Interestingly, both the basal and DHA-induced level of MAP1LC3B-I were elevated in cells depleted for NFE2L2 and SQSTM1. This increase in MAP1LC3B-I could indicate a compensatory role of autophagy under conditions of increased ROS levels. Downregulation of SQSTM1 did not influence cell growth under normal conditions but resulted in a prominant cytostatic response when combined with DHA treatment. As expected, the cytostatic responses toward DHA after downregulating SQSTM1 were not as clear compared to cells with downregulated NFE2L2. These differential effects likely reflect that NFE2L2 controls a number of mechanisms that counteract oxidative stress where SQSTM1-mediated targeting of misfolded proteins for autophagic degradation is only one of these. The complex interplay between oxidative stress and autophagy is also illustrated by the finding that ROS levels are increased in cancer cells lacking autophagy.⁸⁶ In addition, underscoring the complexity of this interplay, NFE2L2 controls the expression of the autophagy cargo receptor SQSTM1, but at the same time, phosphorylated SQSTM1 partly controls the activity of NFE2L2 by sequestering its negative regulator KEAP1.^58,64-66 NFE2L2 transcriptionally cooperates with several cellular stress response pathways, including ATF4-regulated stress responses,⁸⁷ that further regulates SQSTM1,⁸⁸ and autophagy.⁸⁹ Also, in addition to TFEB (transcription factor EB),⁹⁰ recent studies have pointed to CREB (cAMP responsive element binding protein) and PPARA (peroxisome proliferator-activated receptor α) important for the transcriptional regulation of autophagy.^91,92

The pathogenesis of AMD is strongly associated with oxidative stress.^{10,18,20,93,94} Currently, there is no established prevention or therapy for early AMD. The Age-Related Eye Disease Study (AREDS) is among the largest and most robust randomized clinical trials designed to investigate the role of daily oral supplementation of antioxidant vitamins and minerals.¹³ The AREDS study demonstrated that daily supplementation with antioxidant reduced the risk of developing advanced AMD by 25% at 5 y. Epidemiological studies have suggested a protective role of n-3 PUFAs for developing AMD.^37-42,95-97 Also, subgroup analysis from the Nutritional AMD Treatment 2 Study from 2013, revealed that high levels of n-3 PUFAs in red blood cells can prevent AMD progression.⁹⁸ To assess if antioxidants and n-3 PUFAs could induce additive effects, a second AREDS2 study was designed to evaluate if inclusion of n-3 PUFAs to the AREDS formulation further reduced the risk of progression to advanced AMD. However, no additional effect was observed in preventing AMD progression.⁹⁹ Our results demonstrate that DHA potently induces the endogenous oxidative stress defense coordinated by NFE2L2 in ARPE-19 cells. The DHA-induced activation of NFE2L2 was abolished by cotreatment with exogenous antioxidants. Thus, it is possible that the 2 approaches to prevent AMD, either by reducing ROS via exogenous antioxidants, or by n-3 PUFAs to mobilize the endogenous ROS scavenging systems, neutralize each other. Based on our results, it would be interesting to determine if additional effects of the 2 approaches could be present if antioxidants and n-3 PUFAs are sequentially supplemented. However, further research is needed in order to determine the kinetics of the 2 responses in relevant cell types.

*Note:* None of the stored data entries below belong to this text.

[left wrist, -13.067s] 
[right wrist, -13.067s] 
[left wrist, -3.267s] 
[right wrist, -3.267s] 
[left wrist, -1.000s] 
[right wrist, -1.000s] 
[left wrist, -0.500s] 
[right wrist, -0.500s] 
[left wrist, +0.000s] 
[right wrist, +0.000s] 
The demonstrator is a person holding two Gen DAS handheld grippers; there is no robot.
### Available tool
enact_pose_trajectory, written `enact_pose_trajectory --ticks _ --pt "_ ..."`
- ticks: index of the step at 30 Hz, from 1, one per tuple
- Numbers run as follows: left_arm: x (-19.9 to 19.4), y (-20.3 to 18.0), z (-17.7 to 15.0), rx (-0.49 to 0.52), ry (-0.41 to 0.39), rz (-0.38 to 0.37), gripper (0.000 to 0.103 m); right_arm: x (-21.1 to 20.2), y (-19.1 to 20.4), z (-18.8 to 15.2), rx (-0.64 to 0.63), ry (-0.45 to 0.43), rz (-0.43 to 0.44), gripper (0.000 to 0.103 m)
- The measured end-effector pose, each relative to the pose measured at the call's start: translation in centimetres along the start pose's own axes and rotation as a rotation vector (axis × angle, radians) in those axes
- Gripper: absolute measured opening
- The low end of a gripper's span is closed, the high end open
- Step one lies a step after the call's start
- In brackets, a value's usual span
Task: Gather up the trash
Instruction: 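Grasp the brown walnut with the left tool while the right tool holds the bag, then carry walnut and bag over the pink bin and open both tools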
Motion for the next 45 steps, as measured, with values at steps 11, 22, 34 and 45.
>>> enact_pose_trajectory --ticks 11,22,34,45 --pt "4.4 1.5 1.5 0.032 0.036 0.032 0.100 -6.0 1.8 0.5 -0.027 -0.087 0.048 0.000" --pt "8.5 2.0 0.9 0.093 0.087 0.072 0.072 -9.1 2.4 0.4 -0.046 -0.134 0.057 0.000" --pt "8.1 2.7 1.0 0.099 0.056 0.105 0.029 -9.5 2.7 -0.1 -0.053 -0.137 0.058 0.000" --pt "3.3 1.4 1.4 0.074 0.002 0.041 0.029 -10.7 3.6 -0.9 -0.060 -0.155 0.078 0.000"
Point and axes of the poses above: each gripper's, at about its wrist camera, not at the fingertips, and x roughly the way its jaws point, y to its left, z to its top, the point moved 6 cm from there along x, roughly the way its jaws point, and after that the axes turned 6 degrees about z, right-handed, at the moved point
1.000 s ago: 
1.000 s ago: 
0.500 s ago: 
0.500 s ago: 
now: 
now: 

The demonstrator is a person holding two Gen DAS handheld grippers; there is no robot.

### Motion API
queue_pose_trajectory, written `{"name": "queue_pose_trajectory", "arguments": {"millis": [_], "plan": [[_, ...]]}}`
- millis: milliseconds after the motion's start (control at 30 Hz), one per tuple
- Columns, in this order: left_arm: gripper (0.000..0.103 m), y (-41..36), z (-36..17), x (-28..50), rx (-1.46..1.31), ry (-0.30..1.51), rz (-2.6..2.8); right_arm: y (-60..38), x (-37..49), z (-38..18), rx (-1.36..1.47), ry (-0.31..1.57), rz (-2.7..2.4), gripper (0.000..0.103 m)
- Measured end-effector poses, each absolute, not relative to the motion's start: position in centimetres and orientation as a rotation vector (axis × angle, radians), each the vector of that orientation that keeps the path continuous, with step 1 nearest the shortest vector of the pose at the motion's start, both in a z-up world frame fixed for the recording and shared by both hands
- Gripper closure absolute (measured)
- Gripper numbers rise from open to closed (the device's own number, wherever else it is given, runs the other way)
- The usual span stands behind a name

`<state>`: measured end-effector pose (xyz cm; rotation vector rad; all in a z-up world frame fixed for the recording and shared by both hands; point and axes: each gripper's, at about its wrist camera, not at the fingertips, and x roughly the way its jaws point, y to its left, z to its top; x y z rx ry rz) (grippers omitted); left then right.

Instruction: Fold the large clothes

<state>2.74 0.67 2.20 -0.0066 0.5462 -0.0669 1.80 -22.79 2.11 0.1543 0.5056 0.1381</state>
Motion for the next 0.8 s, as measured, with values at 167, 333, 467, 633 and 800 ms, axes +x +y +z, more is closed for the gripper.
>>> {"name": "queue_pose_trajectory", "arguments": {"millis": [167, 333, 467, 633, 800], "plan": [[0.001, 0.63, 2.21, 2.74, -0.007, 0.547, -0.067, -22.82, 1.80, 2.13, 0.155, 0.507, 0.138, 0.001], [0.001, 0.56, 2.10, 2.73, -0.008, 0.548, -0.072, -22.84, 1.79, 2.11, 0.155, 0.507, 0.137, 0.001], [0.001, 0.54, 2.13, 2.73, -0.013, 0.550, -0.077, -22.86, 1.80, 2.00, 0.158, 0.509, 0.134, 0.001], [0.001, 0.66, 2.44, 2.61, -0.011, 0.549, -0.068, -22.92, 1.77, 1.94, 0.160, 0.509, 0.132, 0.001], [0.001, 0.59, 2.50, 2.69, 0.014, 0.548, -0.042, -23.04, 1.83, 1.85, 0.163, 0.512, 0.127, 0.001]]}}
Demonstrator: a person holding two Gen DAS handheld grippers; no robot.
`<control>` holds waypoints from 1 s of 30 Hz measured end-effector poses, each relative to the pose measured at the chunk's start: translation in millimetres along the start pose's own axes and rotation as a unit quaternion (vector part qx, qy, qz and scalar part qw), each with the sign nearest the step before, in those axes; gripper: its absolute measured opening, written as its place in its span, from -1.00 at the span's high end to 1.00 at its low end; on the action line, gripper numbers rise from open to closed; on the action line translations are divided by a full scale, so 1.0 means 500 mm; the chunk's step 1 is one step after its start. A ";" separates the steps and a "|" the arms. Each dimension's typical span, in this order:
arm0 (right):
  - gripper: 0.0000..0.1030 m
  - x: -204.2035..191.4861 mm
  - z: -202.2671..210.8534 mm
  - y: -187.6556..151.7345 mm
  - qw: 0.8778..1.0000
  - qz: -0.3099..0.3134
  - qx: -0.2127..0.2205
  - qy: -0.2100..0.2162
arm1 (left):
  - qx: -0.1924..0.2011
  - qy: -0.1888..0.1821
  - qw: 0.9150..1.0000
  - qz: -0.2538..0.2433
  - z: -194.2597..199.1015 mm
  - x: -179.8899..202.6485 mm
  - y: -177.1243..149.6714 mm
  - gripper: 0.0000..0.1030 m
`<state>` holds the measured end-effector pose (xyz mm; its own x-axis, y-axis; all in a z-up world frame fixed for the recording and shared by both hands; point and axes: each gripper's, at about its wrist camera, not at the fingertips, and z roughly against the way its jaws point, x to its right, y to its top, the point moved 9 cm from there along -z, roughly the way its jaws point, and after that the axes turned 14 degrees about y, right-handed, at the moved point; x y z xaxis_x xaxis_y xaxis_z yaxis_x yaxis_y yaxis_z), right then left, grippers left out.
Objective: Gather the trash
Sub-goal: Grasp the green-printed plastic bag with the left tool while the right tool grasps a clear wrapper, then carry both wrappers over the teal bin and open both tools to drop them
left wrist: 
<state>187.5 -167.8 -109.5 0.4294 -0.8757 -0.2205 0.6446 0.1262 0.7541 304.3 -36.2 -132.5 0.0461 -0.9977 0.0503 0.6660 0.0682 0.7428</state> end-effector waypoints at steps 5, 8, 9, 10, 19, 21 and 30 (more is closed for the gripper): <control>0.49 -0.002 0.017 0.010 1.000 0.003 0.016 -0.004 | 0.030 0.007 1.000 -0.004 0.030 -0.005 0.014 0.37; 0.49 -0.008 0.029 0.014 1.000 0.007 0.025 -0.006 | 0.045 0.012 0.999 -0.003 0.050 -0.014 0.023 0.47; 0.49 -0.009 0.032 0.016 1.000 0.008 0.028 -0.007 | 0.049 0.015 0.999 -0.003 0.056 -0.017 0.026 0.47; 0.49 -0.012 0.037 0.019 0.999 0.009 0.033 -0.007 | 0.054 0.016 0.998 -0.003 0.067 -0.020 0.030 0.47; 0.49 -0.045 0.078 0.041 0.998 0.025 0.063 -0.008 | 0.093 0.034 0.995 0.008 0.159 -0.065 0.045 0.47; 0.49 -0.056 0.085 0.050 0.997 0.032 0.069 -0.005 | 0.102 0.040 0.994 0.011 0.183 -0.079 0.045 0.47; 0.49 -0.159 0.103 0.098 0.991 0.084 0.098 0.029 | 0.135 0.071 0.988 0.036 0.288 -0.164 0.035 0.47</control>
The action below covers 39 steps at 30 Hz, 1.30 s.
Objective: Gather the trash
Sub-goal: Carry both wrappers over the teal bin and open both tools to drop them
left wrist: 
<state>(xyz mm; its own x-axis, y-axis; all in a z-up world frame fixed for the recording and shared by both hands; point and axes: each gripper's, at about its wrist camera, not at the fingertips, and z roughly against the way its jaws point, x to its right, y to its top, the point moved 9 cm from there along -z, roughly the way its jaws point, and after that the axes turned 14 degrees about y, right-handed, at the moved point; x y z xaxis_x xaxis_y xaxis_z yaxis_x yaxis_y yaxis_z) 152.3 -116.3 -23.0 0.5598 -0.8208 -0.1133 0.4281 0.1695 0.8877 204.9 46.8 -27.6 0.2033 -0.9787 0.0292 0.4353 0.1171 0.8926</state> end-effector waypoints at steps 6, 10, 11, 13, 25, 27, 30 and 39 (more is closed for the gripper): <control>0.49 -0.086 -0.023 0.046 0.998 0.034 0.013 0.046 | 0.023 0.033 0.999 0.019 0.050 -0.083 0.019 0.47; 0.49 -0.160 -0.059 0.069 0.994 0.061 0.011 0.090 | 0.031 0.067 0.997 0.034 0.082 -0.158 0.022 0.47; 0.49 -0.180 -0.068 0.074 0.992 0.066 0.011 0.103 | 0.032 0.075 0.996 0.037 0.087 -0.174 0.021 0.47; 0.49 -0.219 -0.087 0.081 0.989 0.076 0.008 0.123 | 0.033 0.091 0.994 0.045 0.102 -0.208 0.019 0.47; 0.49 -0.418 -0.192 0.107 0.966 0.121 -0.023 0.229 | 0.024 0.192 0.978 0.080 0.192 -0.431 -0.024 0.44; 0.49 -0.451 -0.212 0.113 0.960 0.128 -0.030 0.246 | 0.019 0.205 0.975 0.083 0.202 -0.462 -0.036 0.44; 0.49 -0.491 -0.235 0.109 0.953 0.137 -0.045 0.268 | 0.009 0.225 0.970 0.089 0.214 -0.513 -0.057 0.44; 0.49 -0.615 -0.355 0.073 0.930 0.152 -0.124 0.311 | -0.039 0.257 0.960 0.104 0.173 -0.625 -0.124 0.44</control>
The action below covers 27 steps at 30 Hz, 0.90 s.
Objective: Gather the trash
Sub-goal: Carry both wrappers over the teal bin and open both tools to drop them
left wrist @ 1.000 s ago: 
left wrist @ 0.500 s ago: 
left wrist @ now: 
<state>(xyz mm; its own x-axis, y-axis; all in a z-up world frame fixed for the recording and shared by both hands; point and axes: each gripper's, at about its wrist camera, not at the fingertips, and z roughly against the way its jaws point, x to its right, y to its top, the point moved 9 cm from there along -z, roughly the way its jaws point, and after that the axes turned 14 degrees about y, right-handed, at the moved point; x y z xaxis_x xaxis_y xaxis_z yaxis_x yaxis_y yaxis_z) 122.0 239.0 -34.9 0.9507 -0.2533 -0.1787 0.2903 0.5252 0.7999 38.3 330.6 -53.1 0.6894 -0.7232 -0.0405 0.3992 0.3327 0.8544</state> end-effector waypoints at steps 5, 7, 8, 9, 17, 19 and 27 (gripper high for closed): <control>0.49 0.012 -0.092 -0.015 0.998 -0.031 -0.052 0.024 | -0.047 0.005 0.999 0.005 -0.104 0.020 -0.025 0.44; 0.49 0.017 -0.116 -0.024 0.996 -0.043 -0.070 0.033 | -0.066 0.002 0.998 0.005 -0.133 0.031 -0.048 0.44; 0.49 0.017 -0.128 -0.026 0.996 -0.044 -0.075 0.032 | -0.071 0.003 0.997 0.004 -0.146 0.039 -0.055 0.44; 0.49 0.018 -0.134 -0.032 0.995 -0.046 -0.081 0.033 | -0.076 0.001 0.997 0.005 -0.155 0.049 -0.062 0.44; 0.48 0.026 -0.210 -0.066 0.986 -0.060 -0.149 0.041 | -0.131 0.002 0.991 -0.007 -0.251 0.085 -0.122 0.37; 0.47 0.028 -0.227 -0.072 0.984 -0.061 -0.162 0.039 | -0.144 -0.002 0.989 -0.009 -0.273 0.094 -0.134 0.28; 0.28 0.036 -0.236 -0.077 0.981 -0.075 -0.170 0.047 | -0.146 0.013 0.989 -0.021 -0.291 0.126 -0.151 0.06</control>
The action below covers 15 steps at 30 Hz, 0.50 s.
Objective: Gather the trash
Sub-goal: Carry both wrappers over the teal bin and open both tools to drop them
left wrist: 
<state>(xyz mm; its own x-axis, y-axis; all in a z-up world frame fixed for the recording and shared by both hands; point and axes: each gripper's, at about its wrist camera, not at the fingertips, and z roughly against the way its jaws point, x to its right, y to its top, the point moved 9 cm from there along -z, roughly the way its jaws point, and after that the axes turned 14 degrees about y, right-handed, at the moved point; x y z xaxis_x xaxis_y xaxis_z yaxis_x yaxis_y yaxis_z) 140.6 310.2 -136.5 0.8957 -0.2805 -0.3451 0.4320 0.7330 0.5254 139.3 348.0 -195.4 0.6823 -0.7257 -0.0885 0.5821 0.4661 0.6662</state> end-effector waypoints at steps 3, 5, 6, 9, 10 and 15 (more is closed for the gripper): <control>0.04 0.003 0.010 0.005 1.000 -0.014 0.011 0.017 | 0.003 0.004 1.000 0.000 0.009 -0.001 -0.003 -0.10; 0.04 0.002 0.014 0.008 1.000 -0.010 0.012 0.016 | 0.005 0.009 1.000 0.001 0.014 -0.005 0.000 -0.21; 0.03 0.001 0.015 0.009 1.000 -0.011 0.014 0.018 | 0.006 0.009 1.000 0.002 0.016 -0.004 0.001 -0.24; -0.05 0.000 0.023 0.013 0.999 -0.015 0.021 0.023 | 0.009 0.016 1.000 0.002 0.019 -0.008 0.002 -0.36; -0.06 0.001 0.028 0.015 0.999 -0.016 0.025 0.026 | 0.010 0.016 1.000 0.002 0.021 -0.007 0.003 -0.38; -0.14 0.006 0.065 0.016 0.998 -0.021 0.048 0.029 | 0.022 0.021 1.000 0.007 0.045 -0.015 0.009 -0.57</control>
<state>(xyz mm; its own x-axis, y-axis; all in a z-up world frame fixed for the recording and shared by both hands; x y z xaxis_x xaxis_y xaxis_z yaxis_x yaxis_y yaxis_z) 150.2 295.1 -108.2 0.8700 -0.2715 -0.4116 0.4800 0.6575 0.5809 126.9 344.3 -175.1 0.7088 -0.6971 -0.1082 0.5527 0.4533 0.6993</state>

Further studies are needed to determine if aggregation, autophagy and NFE2L2 activation are part of the physiological responses to DHA also in vivo. Our data indicate that activation of NFE2L2 and elevated autophagy could represent markers for the disease preventive effects of DHA supplementation. Interestingly, our results emphasize that exogenous antioxidants may interfere with and counteract some of the putative positive effects of DHA, including the activation of NFE2L2. The current study shows that DHA induces the cellular antioxidant responses controlled by NFE2L2 and stimulate protein quality control and autophagy. These cellular mechanisms harbor a number of putative biomarkers that may be utilized in the future to defined and improve disease preventive effects of marine n-3 PUFAs.

Materials and Methods

Cell lines and reagents

ARPE-19 were obtained from ATCC (CRL-2302) and cultured in DMEM:F12 medium (Sigma, D8437), supplemented with fetal bovine serum (10%) (Gibco, 10270-106) and gentamicin (0.05 mg/mL; Gibco, 15710049). Immortalized wild-type (WT) and atg5^−/− MEFs were a kind gift from Noboru Mizushima and were grown in DMEM (Sigma, D5796) supplemented with fetal bovine serum (10%) (Gibco, 10270-106) and gentamicin (0.05 mg/mL; Gibco, 15710049). All cell lines were maintained in a humidified atmosphere of 5% CO₂; 95% air at 37°C. All experiments were performed in subconfluent, exponentially growing cells that never exceeded passage number 25.

Docosahexaenoic acid (DHA; Cayman, 90310), oleic acid (OA; Cayman, 90260) and arachidonic acid (AA; Cayman, 90010) were added to prewarmed complete medium to the final desired concentration and vortexed at full speed before added to the cells. Vehicle-treated samples were added to the same volumes of absolute ethanol and was used as control throughout all experiments.

Other reagents used: bafilomycin A₁ (BafA1; Sigma, B1793), puromycin (Sigma, P9620), cycloheximide (CHX; Sigma, C4859), and hydrogen peroxide (H₂O₂; Merck Millipore, 108600).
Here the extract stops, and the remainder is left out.